## Activity
Search the material for the word "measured" and copy every line in which it occurs.

## Exercise data
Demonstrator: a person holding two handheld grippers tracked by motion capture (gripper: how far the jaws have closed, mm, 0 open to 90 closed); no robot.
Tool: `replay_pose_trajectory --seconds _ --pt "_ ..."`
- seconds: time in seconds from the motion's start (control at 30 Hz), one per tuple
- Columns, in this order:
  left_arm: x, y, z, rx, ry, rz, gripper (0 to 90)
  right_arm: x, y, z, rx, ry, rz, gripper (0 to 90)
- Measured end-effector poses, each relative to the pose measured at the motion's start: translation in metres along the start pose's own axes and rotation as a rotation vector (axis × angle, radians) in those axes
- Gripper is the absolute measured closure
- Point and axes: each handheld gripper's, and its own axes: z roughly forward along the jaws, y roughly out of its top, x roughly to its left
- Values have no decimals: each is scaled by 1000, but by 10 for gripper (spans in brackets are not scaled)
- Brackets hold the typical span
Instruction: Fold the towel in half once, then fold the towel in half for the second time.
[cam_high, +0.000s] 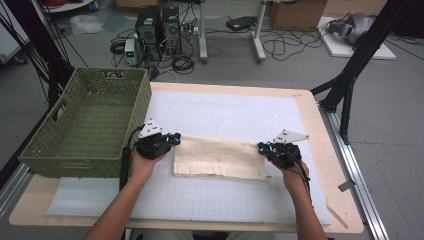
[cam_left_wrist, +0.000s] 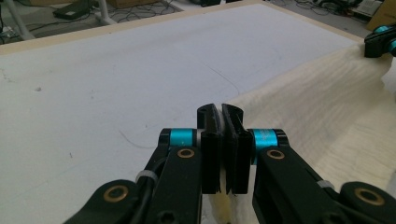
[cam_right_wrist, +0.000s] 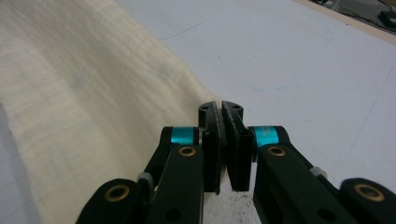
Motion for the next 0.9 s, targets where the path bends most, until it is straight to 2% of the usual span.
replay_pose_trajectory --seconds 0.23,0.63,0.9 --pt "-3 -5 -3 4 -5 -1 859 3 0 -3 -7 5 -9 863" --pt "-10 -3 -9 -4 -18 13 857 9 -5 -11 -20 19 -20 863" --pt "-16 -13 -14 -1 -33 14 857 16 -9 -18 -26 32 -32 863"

## Written answer
- Measured end-effector poses, each relative to the pose measured at the motion's start: translation in metres along the start pose's own axes and rotation as a rotation vector (axis × angle, radians) in those axes
- Gripper is the absolute measured closure

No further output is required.